▶ EXERCISE:
Your job is to reproduce all of the data exactly.

▶ Data records:

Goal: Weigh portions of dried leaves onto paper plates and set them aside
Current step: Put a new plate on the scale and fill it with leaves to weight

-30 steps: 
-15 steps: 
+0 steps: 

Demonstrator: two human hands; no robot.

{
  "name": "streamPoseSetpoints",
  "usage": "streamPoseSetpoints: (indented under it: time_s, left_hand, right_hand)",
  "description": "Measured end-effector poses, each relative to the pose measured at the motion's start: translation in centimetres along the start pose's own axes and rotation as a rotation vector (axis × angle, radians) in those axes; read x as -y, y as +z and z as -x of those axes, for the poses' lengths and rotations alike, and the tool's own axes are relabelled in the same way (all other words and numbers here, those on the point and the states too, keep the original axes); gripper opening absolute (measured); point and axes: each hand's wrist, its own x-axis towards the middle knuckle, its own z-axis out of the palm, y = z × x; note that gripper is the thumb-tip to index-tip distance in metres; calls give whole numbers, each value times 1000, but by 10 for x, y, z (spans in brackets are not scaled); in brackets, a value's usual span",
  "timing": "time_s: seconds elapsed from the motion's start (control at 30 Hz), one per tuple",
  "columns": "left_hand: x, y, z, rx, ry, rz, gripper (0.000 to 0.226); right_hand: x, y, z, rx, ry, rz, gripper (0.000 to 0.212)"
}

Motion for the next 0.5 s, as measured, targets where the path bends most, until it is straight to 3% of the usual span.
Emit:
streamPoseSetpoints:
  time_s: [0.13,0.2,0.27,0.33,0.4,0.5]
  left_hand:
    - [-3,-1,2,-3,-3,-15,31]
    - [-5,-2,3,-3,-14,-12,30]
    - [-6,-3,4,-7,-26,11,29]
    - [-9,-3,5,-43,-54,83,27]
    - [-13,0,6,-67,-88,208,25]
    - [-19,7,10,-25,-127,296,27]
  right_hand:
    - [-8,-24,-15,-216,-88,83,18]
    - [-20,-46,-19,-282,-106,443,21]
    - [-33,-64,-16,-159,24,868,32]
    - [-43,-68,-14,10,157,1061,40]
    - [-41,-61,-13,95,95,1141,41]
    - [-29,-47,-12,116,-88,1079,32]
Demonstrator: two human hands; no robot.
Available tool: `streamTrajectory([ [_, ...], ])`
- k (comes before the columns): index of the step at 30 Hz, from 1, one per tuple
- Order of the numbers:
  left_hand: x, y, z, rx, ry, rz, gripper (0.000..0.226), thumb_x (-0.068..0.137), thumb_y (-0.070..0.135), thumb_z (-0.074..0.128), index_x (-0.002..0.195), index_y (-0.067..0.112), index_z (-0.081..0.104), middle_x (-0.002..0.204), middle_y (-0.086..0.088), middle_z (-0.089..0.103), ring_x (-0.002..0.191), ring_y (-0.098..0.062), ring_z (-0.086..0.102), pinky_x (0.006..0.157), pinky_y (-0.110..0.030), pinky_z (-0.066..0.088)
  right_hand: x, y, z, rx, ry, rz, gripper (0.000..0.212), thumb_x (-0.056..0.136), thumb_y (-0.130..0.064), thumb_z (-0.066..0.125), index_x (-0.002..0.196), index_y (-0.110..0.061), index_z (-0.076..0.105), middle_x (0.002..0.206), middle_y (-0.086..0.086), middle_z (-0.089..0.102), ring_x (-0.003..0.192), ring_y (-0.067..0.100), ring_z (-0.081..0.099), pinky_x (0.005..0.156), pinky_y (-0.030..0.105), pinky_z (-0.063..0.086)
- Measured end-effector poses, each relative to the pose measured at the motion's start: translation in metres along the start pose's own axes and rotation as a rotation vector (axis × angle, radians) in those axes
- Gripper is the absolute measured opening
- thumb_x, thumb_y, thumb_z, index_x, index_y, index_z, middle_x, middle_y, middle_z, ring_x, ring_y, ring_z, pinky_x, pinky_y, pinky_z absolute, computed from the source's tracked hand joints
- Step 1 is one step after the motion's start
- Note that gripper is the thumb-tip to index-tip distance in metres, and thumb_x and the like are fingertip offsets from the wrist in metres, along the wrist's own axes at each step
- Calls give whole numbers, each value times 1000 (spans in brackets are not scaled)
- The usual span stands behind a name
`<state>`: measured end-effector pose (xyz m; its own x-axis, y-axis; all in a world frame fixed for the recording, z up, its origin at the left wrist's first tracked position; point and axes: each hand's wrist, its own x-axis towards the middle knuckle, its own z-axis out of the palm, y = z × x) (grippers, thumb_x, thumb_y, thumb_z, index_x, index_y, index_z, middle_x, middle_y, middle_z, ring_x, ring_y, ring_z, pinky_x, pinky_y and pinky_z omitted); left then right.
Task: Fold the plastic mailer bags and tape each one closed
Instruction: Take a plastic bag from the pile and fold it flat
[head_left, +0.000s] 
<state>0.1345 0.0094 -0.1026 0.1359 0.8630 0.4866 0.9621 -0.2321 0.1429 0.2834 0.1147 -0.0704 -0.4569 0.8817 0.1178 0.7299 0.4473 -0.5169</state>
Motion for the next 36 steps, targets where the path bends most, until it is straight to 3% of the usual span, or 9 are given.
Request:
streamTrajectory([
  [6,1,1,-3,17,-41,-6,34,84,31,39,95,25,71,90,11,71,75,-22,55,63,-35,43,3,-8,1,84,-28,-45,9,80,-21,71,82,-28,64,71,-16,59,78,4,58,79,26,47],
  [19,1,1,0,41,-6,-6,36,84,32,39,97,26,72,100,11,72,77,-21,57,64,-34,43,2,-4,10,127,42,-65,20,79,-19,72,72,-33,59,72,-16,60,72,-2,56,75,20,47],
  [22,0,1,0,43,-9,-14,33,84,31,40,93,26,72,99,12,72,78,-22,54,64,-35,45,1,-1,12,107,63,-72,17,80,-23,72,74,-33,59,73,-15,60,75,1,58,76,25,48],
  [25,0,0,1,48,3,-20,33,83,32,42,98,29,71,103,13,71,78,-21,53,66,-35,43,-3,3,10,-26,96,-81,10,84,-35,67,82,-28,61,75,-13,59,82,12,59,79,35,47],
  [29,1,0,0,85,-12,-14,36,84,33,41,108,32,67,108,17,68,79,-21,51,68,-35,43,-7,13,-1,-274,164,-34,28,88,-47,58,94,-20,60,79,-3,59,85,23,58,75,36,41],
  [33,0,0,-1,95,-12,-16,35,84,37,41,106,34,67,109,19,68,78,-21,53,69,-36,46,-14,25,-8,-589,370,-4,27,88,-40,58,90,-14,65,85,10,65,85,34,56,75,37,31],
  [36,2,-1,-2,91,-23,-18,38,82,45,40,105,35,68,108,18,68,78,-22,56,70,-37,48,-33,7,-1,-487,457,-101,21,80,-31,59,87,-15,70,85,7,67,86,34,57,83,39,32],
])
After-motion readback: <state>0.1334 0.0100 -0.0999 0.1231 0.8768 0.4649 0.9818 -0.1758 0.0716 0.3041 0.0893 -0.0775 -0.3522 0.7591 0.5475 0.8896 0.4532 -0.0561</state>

▶ EXERCISE ANSWER:
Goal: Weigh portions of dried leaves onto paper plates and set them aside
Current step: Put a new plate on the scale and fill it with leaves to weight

-30 steps: 
-15 steps: 
+0 steps: 

Demonstrator: two human hands; no robot.

{
  "name": "streamPoseSetpoints",
  "usage": "streamPoseSetpoints: (indented under it: time_s, left_hand, right_hand)",
  "description": "Measured end-effector poses, each relative to the pose measured at the motion's start: translation in centimetres along the start pose's own axes and rotation as a rotation vector (axis × angle, radians) in those axes; read x as -y, y as +z and z as -x of those axes, for the poses' lengths and rotations alike, and the tool's own axes are relabelled in the same way (all other words and numbers here, those on the point and the states too, keep the original axes); gripper opening absolute (measured); point and axes: each hand's wrist, its own x-axis towards the middle knuckle, its own z-axis out of the palm, y = z × x; note that gripper is the thumb-tip to index-tip distance in metres; calls give whole numbers, each value times 1000, but by 10 for x, y, z (spans in brackets are not scaled); in brackets, a value's usual span",
  "timing": "time_s: seconds elapsed from the motion's start (control at 30 Hz), one per tuple",
  "columns": "left_hand: x, y, z, rx, ry, rz, gripper (0.000 to 0.226); right_hand: x, y, z, rx, ry, rz, gripper (0.000 to 0.212)"
}

Motion for the next 0.5 s, as measured, targets where the path bends most, until it is straight to 3% of the usual span.
Emit:
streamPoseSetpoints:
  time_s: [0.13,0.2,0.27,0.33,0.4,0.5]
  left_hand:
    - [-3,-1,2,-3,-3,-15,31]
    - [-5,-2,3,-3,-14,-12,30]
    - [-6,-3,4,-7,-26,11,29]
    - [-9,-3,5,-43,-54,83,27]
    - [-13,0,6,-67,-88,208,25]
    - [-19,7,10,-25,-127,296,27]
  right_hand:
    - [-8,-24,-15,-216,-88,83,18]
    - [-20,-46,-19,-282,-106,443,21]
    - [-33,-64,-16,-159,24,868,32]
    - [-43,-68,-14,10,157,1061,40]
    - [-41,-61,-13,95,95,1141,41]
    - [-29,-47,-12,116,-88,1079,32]
Demonstrator: two human hands; no robot.
Available tool: `streamTrajectory([ [_, ...], ])`
- k (comes before the columns): index of the step at 30 Hz, from 1, one per tuple
- Order of the numbers:
  left_hand: x, y, z, rx, ry, rz, gripper (0.000..0.226), thumb_x (-0.068..0.137), thumb_y (-0.070..0.135), thumb_z (-0.074..0.128), index_x (-0.002..0.195), index_y (-0.067..0.112), index_z (-0.081..0.104), middle_x (-0.002..0.204), middle_y (-0.086..0.088), middle_z (-0.089..0.103), ring_x (-0.002..0.191), ring_y (-0.098..0.062), ring_z (-0.086..0.102), pinky_x (0.006..0.157), pinky_y (-0.110..0.030), pinky_z (-0.066..0.088)
  right_hand: x, y, z, rx, ry, rz, gripper (0.000..0.212), thumb_x (-0.056..0.136), thumb_y (-0.130..0.064), thumb_z (-0.066..0.125), index_x (-0.002..0.196), index_y (-0.110..0.061), index_z (-0.076..0.105), middle_x (0.002..0.206), middle_y (-0.086..0.086), middle_z (-0.089..0.102), ring_x (-0.003..0.192), ring_y (-0.067..0.100), ring_z (-0.081..0.099), pinky_x (0.005..0.156), pinky_y (-0.030..0.105), pinky_z (-0.063..0.086)
- Measured end-effector poses, each relative to the pose measured at the motion's start: translation in metres along the start pose's own axes and rotation as a rotation vector (axis × angle, radians) in those axes
- Gripper is the absolute measured opening
- thumb_x, thumb_y, thumb_z, index_x, index_y, index_z, middle_x, middle_y, middle_z, ring_x, ring_y, ring_z, pinky_x, pinky_y, pinky_z absolute, computed from the source's tracked hand joints
- Step 1 is one step after the motion's start
- Note that gripper is the thumb-tip to index-tip distance in metres, and thumb_x and the like are fingertip offsets from the wrist in metres, along the wrist's own axes at each step
- Calls give whole numbers, each value times 1000 (spans in brackets are not scaled)
- The usual span stands behind a name
`<state>`: measured end-effector pose (xyz m; its own x-axis, y-axis; all in a world frame fixed for the recording, z up, its origin at the left wrist's first tracked position; point and axes: each hand's wrist, its own x-axis towards the middle knuckle, its own z-axis out of the palm, y = z × x) (grippers, thumb_x, thumb_y, thumb_z, index_x, index_y, index_z, middle_x, middle_y, middle_z, ring_x, ring_y, ring_z, pinky_x, pinky_y and pinky_z omitted); left then right.
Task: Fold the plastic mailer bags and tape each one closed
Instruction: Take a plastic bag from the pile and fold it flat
[head_left, +0.000s] 
<state>0.1345 0.0094 -0.1026 0.1359 0.8630 0.4866 0.9621 -0.2321 0.1429 0.2834 0.1147 -0.0704 -0.4569 0.8817 0.1178 0.7299 0.4473 -0.5169</state>
Motion for the next 36 steps, targets where the path bends most, until it is straight to 3% of the usual span, or 9 are given.
Request:
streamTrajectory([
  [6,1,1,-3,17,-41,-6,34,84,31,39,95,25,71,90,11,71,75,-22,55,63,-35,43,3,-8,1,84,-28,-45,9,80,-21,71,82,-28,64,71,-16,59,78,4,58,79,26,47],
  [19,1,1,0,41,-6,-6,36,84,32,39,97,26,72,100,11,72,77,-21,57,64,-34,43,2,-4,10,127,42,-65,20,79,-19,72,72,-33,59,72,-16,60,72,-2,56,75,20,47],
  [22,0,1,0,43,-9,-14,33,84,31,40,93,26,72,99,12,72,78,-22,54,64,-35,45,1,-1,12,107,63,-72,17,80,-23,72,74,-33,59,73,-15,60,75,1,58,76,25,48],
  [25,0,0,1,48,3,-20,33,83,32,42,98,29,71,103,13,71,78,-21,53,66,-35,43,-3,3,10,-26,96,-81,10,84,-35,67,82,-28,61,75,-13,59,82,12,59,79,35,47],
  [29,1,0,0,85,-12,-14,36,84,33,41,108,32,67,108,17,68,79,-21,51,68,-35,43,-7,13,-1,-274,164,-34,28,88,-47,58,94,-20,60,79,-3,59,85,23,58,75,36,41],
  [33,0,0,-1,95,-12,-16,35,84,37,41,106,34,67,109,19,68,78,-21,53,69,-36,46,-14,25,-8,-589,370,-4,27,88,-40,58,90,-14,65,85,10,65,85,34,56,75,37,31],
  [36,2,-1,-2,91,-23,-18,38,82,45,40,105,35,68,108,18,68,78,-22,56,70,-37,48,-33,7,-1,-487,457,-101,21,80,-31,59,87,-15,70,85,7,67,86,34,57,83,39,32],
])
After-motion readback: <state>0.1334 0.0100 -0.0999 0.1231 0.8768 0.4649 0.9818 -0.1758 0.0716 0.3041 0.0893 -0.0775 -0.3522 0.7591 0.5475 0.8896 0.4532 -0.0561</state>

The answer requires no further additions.